Peter showed no sign of falling in love in return. Both he and his grooms showed Jane and Lisa the utmost respect. Jane knew she must be grateful for this and quelled the regrettable part of her that seemed, mysteriously, to be wishing the contrary. She kept Lisa always by her side and guarded her tongue, to the point, she sometimes thought, of seeming dull and prim. On the morning of the ninth day, she came home.
When she was once more within sight of the Exmoor hills, she felt a relief so great that she could almost have fallen from the saddle to kiss the ground beneath. It was raining, but the soft drizzle of Somerset felt like a caress. The very village seemed to welcome her. She looked with delight at the tower of St. Anne’s church, built of pale Caen stone, imported for the purpose long ago by one of Jane’s own forebears.
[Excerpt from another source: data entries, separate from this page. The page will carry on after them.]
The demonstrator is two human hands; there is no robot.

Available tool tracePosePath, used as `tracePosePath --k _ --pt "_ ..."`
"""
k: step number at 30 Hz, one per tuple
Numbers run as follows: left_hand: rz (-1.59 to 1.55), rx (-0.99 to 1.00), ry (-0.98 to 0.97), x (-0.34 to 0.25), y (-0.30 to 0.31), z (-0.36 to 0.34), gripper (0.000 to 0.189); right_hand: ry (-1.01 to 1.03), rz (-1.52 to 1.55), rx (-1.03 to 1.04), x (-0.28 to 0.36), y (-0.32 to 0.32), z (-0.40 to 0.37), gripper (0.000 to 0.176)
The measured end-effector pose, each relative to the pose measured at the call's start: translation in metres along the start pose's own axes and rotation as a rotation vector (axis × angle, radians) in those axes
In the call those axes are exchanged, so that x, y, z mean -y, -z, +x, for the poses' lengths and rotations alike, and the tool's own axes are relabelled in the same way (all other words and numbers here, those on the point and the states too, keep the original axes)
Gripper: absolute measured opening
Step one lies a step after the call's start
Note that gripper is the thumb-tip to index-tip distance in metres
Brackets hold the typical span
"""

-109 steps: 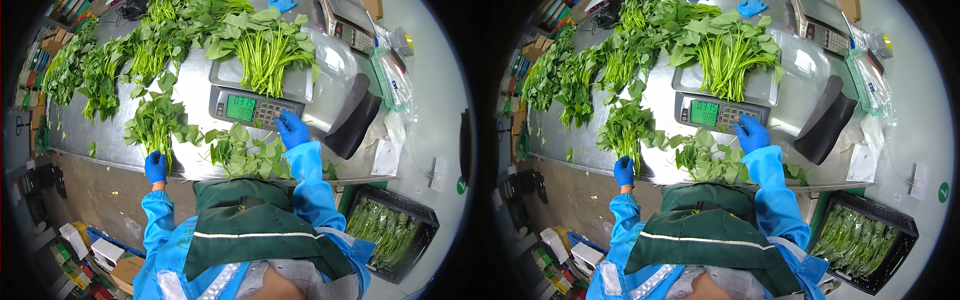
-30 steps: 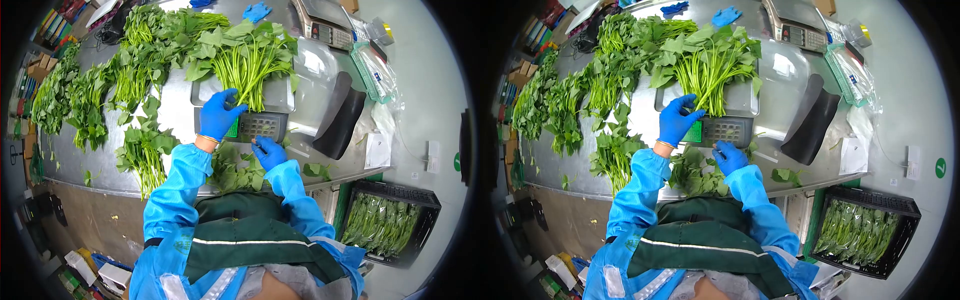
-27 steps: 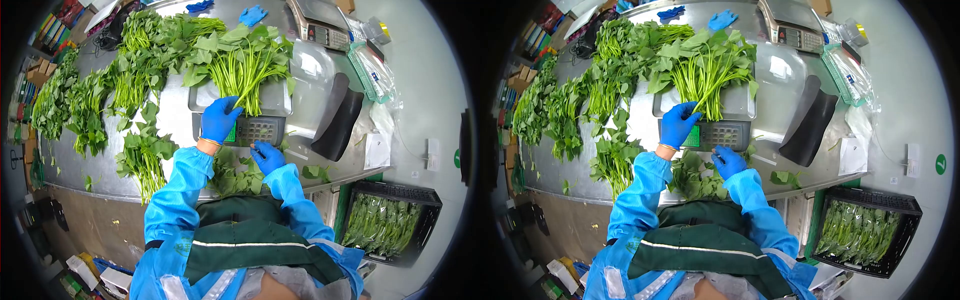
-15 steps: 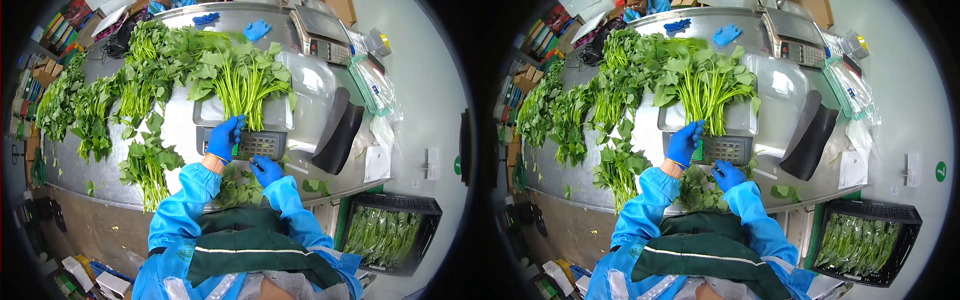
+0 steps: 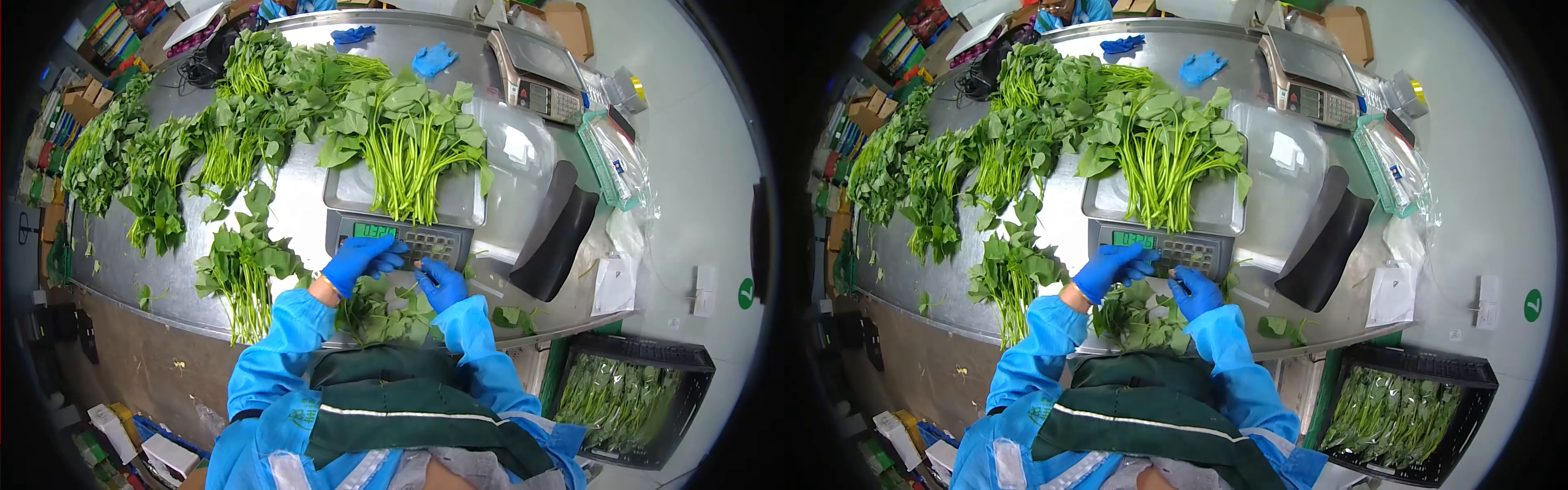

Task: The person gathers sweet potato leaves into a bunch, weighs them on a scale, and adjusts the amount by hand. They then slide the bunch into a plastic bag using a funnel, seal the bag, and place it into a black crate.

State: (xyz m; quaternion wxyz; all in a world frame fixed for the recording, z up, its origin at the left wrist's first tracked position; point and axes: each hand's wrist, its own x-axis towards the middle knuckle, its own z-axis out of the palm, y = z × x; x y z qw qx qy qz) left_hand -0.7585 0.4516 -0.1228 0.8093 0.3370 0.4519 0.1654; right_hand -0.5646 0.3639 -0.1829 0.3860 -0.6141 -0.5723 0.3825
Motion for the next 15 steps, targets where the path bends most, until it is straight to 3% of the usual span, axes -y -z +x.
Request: tracePosePath --k 2,4,6,10,13,15 --pt "0.017 -0.085 -0.127 0.003 0.017 -0.01 0.038 0.018 0.005 -0.003 -0.008 0.002 0.003 0.024" --pt "0.04 -0.236 -0.211 0.006 0.043 -0.009 0.036 -0.302 0.41 0.006 -0.004 0.005 0.008 0.022" --pt "-0.042 -0.316 -0.407 0.004 0.061 -0.007 0.031 -0.374 0.566 0.023 0.023 0.029 0.02 0.024" --pt "-0.22 -0.361 -0.386 -0.034 0.073 -0.005 0.04 -0.392 0.701 -0.181 0.022 0.056 0.06 0.034" --pt "-0.193 -0.384 -0.386 -0.051 0.08 0.027 0.043 -0.392 0.699 -0.161 0.017 0.063 0.099 0.044" --pt "-0.181 -0.232 -0.308 -0.062 0.081 0.054 0.041 -0.412 0.683 -0.153 0.0 0.058 0.128 0.047"
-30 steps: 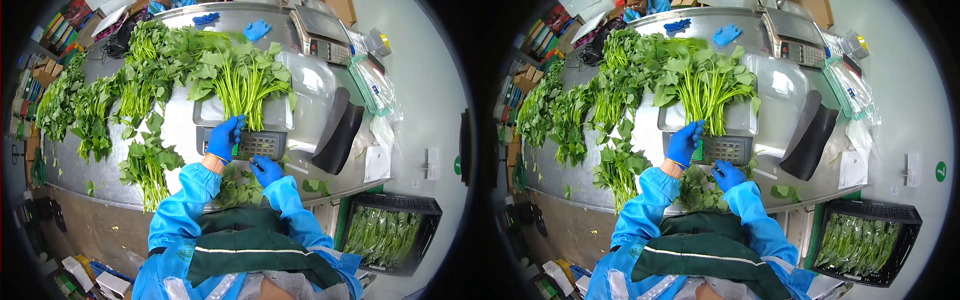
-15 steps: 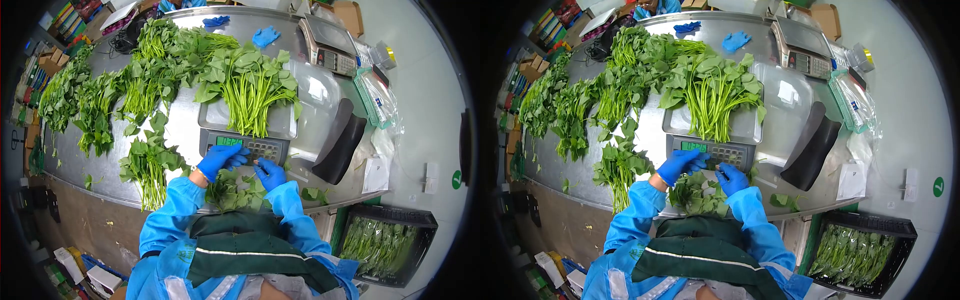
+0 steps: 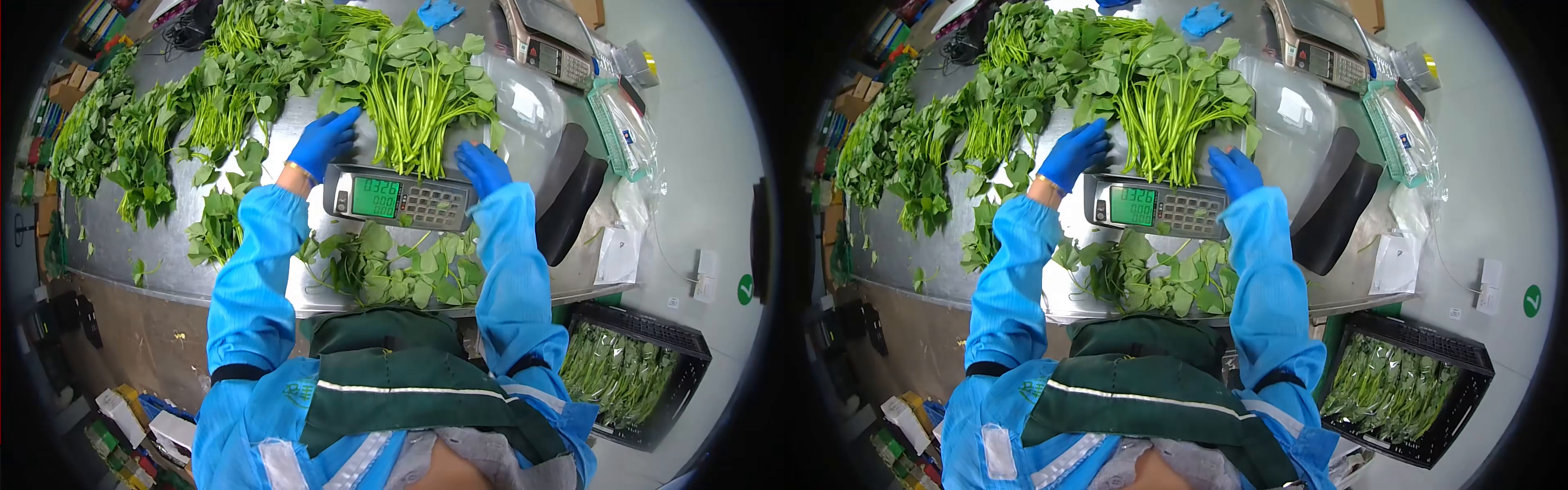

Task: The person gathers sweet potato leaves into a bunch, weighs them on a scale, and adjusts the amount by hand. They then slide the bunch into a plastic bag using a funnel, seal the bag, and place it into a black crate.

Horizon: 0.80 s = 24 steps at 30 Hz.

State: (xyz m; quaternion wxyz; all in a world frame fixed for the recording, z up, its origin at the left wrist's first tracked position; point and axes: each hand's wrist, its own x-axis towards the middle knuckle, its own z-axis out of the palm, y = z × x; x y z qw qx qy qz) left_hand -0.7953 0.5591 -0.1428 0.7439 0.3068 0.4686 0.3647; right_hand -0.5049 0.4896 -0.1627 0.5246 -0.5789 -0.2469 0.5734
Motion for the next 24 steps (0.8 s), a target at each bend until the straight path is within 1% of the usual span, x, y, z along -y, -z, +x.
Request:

And there on its knoll stood Clicket Hall, which was similar to Allerbrook House but older, the battlements of its small tower more genuine looking and less ornamental than Allerbrook’s.
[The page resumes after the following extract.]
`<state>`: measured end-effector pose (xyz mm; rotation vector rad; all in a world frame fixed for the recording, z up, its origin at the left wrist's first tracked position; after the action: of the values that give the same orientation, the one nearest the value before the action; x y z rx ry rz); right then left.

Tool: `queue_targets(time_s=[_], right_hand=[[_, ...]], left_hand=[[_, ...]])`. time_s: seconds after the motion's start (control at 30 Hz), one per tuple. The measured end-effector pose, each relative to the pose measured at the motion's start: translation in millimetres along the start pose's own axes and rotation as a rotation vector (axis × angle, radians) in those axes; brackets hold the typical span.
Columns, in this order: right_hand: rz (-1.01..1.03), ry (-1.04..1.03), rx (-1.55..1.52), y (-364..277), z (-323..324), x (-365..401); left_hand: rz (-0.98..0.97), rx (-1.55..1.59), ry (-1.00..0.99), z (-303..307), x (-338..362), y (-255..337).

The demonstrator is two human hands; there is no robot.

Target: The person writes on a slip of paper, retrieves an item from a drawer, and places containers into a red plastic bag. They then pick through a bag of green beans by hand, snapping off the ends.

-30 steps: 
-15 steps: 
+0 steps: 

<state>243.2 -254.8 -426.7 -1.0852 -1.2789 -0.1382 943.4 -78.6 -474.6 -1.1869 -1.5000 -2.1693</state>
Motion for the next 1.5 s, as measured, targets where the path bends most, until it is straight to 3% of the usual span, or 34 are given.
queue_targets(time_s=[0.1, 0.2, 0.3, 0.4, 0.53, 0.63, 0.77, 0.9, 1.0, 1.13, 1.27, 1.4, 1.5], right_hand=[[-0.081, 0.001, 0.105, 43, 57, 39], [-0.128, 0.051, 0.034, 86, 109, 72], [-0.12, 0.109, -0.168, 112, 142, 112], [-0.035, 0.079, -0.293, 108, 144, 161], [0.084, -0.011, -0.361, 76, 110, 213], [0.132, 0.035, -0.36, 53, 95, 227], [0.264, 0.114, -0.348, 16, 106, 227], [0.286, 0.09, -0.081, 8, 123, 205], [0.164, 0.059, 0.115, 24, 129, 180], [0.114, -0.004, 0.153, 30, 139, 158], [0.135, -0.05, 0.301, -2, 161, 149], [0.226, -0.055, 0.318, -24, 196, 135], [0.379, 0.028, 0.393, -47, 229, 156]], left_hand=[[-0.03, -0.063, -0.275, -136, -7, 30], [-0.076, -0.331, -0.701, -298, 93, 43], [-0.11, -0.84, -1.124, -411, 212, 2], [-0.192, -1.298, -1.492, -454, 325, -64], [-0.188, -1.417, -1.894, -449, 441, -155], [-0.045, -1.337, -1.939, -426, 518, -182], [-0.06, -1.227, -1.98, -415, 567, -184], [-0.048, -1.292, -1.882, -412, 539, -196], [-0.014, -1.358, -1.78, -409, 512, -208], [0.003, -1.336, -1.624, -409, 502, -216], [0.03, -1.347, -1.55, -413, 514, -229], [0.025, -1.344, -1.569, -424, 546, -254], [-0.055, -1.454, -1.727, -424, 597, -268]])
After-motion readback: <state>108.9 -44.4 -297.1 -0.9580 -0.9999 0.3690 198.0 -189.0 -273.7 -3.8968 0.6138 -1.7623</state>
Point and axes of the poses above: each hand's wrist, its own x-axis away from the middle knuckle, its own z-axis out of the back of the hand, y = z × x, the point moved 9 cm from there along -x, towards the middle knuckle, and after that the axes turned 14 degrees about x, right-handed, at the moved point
Even the thatched houses of the village seemed to smile at her. This was home. She would never go back to the court. The king would probably turn his attention to poor little Kate Howard now and she pitied the girl, but Kate must look after herself. Jane Sweetwater had escaped, and forever.
They started up the combe under the dripping trees, the pinkish mud of the track squelching beneath the horses’ hooves and splashing up their legs. The main track to Allerbrook House led off to the left about two-thirds of the way up to the ridge. Then the house was in sight, with smoke drifting from the chimneys. “Home!” said Jane ecstatically. Peter, who had a bigger horse, looked down at her and laughed.
“You would never survive years abroad, would you? You’re no wanderer. Not like me.”
The thought shot through her mind that if she had Peter Carew for company, perhaps she could bear to travel; perhaps, with him, everything would seem different. But she mustn’t say that, or even let her eyes betray it. “Here we are,” he was saying. “Your very own gate.”
“Our very own dogs and geese, as well!” said Jane as the usual cacophony broke out to welcome them.
It brought Francis out of the house at once. He came across the yard at a run, holding a coat over his head.
“God’s teeth! Jane! What are you doing here? And who is this?” He stared inimically at Carew.
“I’m Peter, the youngest son of your old friend Sir William Carew. I have escorted Mistress Jane all the way from Whitehall Palace. She has come home of her own free will and for a good and honourable reason. She’ll tell you all about it herself. Master Sweetwater, I don’t want to impose on you, but we’ve been on the road since early this morning. The horses need rest and fodder and both I and my grooms would welcome something to eat. I’m not inviting myself to dine, but…”
“You’d better dine,” said Francis shortly. “And of course we’ll take care of the horses. Get down and come inside.”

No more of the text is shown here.